**TASK TO CARRY OUT**: From the records below, please repeat exactly the line that has "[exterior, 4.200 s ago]", the line that has "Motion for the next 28", and every line between them, and nothing else.

▼

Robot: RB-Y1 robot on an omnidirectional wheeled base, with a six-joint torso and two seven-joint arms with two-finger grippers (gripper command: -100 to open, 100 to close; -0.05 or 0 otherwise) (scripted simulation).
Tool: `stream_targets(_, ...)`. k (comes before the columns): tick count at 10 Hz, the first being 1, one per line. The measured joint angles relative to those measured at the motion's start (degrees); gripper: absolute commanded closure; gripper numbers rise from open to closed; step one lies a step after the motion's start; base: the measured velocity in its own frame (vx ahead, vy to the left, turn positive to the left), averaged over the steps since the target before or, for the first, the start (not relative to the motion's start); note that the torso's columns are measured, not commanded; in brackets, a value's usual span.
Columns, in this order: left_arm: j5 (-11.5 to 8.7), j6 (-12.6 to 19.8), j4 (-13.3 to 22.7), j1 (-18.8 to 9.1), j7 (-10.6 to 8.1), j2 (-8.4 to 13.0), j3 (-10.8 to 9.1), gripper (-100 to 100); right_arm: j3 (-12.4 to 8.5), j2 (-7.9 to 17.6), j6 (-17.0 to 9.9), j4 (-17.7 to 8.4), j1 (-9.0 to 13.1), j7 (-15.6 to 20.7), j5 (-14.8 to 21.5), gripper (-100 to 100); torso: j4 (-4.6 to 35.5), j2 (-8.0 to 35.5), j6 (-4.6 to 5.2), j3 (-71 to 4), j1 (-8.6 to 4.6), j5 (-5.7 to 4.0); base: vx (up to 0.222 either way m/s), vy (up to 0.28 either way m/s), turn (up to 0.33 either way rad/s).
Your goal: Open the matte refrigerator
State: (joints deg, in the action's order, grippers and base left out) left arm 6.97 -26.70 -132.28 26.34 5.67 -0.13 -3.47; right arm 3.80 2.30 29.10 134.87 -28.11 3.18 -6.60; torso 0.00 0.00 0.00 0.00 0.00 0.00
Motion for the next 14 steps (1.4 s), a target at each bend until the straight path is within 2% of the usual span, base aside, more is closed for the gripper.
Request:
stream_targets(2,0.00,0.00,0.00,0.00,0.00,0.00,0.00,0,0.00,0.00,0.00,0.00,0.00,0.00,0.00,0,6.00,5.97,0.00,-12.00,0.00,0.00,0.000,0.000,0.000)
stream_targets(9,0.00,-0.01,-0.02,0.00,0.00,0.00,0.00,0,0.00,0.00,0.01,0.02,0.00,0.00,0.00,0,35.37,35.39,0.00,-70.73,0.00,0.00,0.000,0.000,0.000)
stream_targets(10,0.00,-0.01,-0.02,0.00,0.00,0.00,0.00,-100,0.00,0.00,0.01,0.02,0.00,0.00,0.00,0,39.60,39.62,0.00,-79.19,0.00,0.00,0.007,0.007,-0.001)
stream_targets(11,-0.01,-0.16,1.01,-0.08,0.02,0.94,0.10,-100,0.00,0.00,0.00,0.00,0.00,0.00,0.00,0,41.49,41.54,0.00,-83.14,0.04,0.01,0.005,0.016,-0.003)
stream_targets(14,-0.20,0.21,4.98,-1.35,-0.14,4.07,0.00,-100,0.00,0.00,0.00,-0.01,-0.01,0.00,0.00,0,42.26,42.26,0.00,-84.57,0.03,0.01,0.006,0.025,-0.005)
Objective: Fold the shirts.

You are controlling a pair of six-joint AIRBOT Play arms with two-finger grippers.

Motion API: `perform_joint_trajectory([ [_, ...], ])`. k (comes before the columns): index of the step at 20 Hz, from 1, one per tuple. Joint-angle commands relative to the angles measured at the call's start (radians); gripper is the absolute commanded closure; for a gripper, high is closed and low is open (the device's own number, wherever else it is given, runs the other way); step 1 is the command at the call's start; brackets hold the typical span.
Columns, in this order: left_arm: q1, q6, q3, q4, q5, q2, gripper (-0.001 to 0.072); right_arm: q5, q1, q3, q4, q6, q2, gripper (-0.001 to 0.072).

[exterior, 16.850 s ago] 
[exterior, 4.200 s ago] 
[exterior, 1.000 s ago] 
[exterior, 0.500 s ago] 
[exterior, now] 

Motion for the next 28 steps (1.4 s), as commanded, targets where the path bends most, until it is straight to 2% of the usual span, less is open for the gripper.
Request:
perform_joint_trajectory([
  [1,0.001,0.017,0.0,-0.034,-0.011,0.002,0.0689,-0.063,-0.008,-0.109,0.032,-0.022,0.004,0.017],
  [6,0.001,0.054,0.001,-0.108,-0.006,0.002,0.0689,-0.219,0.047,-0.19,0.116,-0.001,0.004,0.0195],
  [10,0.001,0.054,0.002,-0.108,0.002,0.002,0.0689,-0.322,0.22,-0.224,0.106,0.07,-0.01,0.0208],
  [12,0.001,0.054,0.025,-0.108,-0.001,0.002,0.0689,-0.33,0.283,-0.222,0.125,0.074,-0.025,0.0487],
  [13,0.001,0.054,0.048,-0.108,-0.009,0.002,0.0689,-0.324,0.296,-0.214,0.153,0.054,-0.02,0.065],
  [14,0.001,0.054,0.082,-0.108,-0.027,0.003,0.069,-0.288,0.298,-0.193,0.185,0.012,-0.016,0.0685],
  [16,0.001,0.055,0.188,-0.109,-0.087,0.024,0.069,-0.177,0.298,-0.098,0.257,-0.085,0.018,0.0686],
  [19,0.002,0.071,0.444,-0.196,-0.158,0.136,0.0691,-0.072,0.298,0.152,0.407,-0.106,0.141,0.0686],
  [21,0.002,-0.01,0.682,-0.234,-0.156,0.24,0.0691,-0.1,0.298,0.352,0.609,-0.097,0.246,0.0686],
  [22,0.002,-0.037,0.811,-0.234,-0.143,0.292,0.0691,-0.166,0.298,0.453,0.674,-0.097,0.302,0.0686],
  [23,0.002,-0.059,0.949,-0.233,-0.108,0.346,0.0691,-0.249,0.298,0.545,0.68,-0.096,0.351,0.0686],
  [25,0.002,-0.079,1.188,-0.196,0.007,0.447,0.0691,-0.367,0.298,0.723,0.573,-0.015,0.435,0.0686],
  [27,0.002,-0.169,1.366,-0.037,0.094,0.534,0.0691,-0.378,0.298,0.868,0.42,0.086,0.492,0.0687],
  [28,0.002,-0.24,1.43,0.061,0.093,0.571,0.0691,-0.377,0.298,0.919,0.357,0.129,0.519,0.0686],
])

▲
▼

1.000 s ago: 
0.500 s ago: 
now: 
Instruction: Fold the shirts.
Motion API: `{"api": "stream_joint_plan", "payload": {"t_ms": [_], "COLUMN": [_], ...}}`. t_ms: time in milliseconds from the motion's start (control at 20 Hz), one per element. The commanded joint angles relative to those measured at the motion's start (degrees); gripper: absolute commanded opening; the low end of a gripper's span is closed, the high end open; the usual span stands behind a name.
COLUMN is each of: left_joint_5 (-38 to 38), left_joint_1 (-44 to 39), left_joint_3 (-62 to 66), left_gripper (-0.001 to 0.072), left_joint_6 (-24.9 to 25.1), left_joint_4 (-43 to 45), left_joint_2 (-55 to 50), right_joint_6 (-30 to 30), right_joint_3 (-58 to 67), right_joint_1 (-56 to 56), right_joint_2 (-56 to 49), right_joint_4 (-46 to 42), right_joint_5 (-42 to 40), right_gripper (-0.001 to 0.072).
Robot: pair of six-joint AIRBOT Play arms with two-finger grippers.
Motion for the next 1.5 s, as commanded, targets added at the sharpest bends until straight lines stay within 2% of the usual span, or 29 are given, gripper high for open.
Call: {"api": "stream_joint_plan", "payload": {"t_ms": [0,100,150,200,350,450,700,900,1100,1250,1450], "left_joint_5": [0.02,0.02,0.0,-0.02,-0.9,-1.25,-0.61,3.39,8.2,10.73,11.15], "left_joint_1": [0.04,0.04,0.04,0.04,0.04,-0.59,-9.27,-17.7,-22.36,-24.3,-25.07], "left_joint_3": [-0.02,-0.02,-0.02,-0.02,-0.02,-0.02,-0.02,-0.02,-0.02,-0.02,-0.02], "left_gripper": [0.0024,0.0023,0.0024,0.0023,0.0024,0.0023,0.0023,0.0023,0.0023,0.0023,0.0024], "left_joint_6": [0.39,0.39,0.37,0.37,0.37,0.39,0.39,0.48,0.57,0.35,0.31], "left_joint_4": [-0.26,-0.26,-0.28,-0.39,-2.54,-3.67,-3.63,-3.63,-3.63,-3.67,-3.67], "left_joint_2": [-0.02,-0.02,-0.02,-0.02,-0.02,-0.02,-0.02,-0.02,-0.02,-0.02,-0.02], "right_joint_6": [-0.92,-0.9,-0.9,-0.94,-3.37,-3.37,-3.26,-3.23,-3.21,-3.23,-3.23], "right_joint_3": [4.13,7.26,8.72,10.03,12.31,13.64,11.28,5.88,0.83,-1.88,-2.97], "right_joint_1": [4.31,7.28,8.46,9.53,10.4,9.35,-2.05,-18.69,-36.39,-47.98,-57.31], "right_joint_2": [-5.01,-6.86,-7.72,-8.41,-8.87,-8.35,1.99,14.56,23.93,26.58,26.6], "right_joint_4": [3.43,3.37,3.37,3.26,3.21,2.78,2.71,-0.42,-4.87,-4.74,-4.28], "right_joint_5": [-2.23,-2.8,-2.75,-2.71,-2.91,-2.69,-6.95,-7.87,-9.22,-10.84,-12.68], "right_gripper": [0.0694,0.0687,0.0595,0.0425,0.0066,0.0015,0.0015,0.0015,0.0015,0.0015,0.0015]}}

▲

**ANSWER**:
[exterior, 4.200 s ago] 
[exterior, 1.000 s ago] 
[exterior, 0.500 s ago] 
[exterior, now] 

Motion for the next 28 steps (1.4 s), as commanded, targets where the path bends most, until it is straight to 2% of the usual span, less is open for the gripper.

The output returned above is complete.